[SUPPLIED DATA]
═══

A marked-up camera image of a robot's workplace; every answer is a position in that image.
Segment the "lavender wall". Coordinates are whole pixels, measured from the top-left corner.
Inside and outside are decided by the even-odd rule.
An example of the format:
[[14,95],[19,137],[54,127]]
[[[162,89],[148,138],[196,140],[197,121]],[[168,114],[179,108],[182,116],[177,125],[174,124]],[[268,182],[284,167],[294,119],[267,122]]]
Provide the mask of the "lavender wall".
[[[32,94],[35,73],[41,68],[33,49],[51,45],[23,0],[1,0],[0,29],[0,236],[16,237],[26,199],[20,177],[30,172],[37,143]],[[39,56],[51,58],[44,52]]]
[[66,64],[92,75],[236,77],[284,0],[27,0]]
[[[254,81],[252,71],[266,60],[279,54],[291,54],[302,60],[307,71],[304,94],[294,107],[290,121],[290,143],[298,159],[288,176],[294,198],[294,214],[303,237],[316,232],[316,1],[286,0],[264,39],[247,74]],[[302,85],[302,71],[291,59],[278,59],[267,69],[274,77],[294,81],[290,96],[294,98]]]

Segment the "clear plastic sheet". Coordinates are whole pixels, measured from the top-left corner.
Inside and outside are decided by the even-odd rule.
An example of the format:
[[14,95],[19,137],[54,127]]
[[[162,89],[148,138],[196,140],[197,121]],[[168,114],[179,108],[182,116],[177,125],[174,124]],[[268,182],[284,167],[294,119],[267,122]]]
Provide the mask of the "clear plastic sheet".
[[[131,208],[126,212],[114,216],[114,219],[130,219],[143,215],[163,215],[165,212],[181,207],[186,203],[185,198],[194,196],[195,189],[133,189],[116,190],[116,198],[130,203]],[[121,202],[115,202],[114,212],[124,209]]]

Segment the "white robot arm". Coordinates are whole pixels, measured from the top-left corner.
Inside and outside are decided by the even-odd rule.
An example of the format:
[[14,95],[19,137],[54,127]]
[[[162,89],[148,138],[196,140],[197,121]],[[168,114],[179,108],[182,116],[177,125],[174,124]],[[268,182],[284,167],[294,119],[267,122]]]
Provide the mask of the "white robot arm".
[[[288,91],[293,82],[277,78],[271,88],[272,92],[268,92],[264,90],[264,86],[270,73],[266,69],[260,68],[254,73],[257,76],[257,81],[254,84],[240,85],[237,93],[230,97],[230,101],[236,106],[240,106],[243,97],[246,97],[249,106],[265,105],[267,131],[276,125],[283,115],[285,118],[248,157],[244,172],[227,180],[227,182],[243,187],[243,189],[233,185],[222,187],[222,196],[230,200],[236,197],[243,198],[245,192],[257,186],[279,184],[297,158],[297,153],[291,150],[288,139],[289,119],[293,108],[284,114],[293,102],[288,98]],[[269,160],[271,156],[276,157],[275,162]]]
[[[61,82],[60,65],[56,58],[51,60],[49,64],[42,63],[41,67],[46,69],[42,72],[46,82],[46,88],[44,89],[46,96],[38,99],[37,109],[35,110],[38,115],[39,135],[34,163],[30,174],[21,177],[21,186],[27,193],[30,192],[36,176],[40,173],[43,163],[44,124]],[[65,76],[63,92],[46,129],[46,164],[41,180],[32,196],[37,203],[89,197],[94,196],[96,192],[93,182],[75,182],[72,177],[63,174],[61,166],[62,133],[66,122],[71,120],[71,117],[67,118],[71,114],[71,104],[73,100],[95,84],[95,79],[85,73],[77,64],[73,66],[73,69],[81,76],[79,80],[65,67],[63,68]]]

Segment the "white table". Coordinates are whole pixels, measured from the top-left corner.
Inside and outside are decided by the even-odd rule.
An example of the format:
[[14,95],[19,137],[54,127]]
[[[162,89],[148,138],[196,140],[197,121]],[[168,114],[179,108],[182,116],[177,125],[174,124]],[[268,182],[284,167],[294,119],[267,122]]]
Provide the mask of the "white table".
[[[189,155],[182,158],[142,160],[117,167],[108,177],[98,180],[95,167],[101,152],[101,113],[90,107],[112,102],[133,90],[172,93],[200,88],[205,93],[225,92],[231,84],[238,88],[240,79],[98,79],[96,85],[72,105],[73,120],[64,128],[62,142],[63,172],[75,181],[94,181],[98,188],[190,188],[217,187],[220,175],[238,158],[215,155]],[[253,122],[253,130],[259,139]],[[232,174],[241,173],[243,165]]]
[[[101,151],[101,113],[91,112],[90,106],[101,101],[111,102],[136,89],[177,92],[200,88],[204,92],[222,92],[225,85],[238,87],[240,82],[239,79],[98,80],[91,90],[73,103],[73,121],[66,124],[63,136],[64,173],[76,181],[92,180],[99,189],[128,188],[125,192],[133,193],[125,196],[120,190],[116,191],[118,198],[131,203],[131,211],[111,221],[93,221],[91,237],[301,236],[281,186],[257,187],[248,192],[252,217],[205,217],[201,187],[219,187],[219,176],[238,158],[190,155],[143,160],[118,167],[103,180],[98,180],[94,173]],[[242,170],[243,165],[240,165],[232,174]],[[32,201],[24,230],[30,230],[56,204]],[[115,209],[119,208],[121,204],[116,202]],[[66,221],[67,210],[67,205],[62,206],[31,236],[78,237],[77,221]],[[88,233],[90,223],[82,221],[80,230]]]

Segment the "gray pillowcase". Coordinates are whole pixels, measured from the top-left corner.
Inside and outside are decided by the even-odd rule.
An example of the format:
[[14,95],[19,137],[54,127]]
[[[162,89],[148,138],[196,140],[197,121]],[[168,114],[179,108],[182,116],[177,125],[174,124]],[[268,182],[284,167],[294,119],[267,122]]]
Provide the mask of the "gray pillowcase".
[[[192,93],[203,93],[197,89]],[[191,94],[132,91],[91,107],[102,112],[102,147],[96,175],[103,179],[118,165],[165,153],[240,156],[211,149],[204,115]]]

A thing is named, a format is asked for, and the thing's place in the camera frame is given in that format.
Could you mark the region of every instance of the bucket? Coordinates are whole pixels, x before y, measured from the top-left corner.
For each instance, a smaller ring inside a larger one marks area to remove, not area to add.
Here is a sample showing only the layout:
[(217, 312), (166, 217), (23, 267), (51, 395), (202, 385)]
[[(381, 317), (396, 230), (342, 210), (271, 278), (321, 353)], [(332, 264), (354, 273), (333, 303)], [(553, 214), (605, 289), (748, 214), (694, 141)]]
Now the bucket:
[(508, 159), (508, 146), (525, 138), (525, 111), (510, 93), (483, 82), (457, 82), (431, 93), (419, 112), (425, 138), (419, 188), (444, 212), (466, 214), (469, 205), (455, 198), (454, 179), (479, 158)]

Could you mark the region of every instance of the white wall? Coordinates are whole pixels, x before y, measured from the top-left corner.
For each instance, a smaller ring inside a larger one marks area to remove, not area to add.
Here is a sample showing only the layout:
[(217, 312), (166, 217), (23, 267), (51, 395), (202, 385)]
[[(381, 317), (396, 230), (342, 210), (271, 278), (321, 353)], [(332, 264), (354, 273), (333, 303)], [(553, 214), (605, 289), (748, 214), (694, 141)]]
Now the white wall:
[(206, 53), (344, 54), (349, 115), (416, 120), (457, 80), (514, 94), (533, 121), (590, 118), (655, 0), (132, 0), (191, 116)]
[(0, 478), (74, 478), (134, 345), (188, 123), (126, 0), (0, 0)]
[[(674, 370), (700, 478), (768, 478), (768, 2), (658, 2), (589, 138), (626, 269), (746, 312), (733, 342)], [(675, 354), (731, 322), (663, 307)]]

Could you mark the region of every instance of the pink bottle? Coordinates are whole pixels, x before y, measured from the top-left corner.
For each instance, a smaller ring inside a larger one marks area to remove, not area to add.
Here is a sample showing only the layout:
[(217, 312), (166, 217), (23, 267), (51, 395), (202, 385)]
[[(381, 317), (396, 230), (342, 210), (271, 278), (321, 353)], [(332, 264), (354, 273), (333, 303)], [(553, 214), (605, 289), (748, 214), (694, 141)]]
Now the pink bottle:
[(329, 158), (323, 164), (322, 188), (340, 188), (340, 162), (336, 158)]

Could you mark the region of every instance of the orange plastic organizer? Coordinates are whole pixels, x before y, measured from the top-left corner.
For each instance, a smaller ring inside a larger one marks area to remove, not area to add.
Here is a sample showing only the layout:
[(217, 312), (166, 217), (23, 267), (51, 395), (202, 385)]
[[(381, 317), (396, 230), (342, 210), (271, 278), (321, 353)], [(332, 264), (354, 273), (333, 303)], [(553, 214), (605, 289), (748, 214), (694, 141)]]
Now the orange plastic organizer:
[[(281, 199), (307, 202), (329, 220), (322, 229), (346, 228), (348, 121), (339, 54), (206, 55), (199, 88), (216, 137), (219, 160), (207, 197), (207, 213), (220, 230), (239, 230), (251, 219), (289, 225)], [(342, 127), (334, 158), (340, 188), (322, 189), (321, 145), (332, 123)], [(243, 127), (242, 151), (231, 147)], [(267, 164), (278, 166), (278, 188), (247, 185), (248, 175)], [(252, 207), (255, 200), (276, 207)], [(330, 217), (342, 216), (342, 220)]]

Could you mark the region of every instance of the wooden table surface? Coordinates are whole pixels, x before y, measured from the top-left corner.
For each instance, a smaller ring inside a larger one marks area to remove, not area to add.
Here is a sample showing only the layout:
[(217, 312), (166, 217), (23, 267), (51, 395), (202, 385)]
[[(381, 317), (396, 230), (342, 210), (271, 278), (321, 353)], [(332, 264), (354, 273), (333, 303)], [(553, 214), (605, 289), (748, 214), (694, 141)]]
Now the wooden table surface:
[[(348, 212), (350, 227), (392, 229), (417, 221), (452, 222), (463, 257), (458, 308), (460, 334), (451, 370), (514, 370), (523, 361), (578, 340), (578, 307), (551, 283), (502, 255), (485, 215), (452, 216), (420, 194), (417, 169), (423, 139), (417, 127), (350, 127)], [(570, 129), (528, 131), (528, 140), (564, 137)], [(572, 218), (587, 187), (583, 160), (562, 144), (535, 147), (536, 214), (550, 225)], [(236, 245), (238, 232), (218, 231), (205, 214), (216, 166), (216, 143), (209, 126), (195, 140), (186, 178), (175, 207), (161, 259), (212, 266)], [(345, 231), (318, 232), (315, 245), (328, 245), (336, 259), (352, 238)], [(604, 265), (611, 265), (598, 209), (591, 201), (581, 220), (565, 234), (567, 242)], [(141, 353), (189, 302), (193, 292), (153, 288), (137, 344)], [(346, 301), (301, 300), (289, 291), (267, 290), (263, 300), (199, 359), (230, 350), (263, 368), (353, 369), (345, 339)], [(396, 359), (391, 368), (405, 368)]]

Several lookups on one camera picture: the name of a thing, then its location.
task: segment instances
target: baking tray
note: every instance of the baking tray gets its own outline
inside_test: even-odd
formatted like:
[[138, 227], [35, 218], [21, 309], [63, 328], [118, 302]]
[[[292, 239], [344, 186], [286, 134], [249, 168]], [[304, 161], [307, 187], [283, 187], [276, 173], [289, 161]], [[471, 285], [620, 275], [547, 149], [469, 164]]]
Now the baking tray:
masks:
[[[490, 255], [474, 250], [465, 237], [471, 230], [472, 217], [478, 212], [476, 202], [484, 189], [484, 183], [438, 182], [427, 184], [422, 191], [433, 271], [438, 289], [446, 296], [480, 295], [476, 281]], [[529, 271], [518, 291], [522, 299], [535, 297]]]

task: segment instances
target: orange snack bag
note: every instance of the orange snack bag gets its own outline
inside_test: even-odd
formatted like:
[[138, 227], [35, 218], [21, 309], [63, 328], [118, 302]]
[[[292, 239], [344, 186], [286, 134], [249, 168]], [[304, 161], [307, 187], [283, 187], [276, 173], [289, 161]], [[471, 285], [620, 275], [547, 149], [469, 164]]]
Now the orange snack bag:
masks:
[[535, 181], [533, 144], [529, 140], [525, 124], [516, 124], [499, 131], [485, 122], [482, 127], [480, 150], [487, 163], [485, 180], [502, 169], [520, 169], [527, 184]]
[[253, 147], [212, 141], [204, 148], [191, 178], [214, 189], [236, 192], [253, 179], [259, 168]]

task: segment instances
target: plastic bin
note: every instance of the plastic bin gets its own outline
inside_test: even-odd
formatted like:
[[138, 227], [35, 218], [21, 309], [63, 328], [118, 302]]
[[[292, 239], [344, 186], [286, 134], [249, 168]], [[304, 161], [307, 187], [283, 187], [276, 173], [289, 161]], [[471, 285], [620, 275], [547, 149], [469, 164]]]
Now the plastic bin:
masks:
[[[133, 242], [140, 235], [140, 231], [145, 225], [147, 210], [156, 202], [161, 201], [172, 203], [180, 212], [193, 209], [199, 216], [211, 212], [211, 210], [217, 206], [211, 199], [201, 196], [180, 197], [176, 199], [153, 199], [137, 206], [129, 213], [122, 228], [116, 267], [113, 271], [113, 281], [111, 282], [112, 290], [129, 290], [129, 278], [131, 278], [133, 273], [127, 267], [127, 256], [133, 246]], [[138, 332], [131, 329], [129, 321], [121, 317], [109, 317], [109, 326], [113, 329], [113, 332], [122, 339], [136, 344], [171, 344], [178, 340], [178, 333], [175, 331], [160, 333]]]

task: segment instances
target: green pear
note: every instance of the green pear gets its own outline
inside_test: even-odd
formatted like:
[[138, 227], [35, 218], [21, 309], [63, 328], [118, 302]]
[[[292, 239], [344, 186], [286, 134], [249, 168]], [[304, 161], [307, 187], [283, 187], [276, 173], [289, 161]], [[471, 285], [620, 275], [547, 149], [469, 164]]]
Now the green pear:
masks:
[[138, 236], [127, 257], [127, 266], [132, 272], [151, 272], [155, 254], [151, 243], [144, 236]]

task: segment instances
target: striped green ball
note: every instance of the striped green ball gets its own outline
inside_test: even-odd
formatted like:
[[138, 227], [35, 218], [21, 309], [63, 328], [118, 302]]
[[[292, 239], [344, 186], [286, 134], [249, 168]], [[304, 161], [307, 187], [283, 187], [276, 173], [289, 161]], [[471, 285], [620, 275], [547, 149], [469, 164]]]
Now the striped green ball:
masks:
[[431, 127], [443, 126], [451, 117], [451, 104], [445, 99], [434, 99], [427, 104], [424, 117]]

═══

[TASK DETAILS]
Write only the number of lines in the data above that include "snack".

[WRITTEN ANSWER]
3